FRANKFORT – A bill that would put the state back in charge of its Medicaid drug
program has moved to the House.
The measure, known as Senate Bill 5, passed by a vote of 32-4 yesterday in the
Senate. Sen. Max Wise, R-Campbellsville, said he introduced the legislation because
pharmacy-benefit managers (PBMs) hired by the state’s Medicaid managed-care
organizations (MCOs), are not paying Kentucky’s independent pharmacies a fair price
for their drugs – which is putting them at risk of closing.
“That’s not free market,” Wise said. “That’s not capitalism. It’s gaming a system to
close our local businesses – and it isn’t right.
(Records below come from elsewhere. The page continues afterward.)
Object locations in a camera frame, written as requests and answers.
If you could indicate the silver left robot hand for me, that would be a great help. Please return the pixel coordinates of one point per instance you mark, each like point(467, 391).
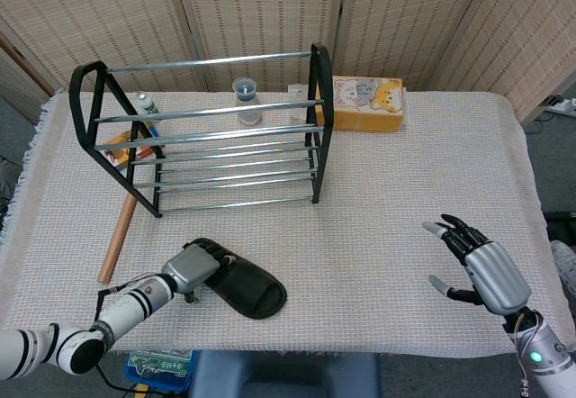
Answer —
point(191, 267)

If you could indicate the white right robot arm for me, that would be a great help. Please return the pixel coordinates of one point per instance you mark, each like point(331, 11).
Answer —
point(546, 362)

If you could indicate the woven folding screen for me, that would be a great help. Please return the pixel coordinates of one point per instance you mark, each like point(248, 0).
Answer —
point(270, 11)

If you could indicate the clear bottle with blue cap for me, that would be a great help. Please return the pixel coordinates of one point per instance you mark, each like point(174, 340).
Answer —
point(247, 116)

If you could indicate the yellow cat tissue box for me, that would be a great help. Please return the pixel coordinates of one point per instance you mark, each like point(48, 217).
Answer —
point(364, 116)

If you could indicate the wooden rolling pin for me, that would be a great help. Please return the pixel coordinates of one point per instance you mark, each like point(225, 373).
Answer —
point(117, 240)

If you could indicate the blue crate with circuit board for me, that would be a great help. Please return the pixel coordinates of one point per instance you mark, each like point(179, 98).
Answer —
point(155, 364)

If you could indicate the blue padded seat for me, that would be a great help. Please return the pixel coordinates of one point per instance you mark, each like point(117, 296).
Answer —
point(283, 375)

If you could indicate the white power strip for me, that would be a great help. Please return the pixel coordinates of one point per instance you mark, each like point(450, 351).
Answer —
point(562, 105)

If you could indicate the black metal shoe rack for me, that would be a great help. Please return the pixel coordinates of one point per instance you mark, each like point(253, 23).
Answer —
point(321, 101)

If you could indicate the small white paper card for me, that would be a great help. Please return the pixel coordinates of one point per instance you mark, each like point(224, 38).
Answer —
point(297, 94)

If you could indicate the black rubber slipper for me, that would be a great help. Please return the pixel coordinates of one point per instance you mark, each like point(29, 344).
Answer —
point(252, 290)

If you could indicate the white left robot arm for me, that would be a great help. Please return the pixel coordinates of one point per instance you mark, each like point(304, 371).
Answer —
point(130, 305)

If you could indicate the white bottle with green label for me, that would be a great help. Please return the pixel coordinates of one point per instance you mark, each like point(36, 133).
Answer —
point(148, 105)

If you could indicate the pale waffle-weave tablecloth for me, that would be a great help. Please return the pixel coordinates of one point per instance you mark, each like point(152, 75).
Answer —
point(369, 218)

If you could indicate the orange printed carton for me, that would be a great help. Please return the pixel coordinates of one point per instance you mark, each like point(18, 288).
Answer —
point(120, 140)

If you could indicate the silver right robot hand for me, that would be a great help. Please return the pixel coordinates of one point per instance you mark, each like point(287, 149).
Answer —
point(497, 278)
He said the dominate PBM in Kentucky, which also own their own chain of pharmacies,
are only paying independent pharmacists a professional dispensing fee of 85 cents
per prescription. The Centers for Medicare and Medicaid Services states that fee
should be around $10.64, plus the cost of the drug being dispensed.
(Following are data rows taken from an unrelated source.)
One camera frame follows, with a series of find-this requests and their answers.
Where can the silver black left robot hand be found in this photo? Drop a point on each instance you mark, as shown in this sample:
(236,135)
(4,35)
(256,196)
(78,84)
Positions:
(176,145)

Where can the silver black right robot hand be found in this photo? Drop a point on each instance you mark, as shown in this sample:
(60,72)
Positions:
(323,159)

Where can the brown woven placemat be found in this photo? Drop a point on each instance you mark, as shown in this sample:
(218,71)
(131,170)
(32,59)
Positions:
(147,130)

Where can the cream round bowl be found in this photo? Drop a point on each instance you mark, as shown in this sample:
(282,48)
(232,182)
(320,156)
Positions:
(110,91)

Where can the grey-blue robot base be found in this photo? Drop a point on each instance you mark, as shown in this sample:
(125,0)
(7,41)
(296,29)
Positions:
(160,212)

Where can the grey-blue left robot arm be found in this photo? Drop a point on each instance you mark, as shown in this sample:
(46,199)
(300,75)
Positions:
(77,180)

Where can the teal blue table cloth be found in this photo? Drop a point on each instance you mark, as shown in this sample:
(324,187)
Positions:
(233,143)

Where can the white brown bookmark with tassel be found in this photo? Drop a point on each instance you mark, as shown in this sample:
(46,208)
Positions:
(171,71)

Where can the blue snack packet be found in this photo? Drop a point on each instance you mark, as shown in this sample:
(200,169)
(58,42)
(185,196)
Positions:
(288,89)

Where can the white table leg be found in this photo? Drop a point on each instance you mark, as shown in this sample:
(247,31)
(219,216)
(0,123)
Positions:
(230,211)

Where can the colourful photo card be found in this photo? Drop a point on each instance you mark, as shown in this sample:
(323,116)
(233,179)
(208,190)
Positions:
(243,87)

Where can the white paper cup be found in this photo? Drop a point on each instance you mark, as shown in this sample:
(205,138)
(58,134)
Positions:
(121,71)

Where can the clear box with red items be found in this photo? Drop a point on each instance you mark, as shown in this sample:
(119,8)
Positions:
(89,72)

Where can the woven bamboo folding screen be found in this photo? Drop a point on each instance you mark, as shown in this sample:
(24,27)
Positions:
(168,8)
“I’m all for companies making a profit,” Wise said. “I don’t have any issue there at
all. I’ve been proud to vote for several pieces of legislation last session, and
even this session, to create a better business climate in Kentucky so those
companies can make a profit.”
Wise said SB 5 is designed to take the money that PBMs and MCOs are sucking out of
the $1.7 billion Kentucky spends on pharmacy benefits and instead use, at least a
portion of the money, to pay a federally recommended minimum dispensing fee to
pharmacies.
Sen. Tom Buford, R-Nicholasville, spoke in favor of SB 5.
“The legislation we pass today might not end up passing the whole General Assembly,”
he said. “It may not make it through the governor’s office. But what you do here
today is send a message.”
Buford expressed frustration that the PBMs wound not provide an explanation on where
all the money is going if independent pharmacists are reimbursed so little.
Sen. Wil Schroder, R-Wilder, stood to explain his “no” vote. He expressed concerns
that the state Medicaid commissioner said SB 5 would cost Kentucky taxpayers an
additional $36 million a year. That was his agency’s official estimate of the bill’s
cost, attached to it as a fiscal note.
“It has become abundantly clear that there are problems,” Schroder said of PBMs.
“The main one I see is a transparency problem. I hope we can address those problems,
but with that fiscal note, I vote ‘no’ today.”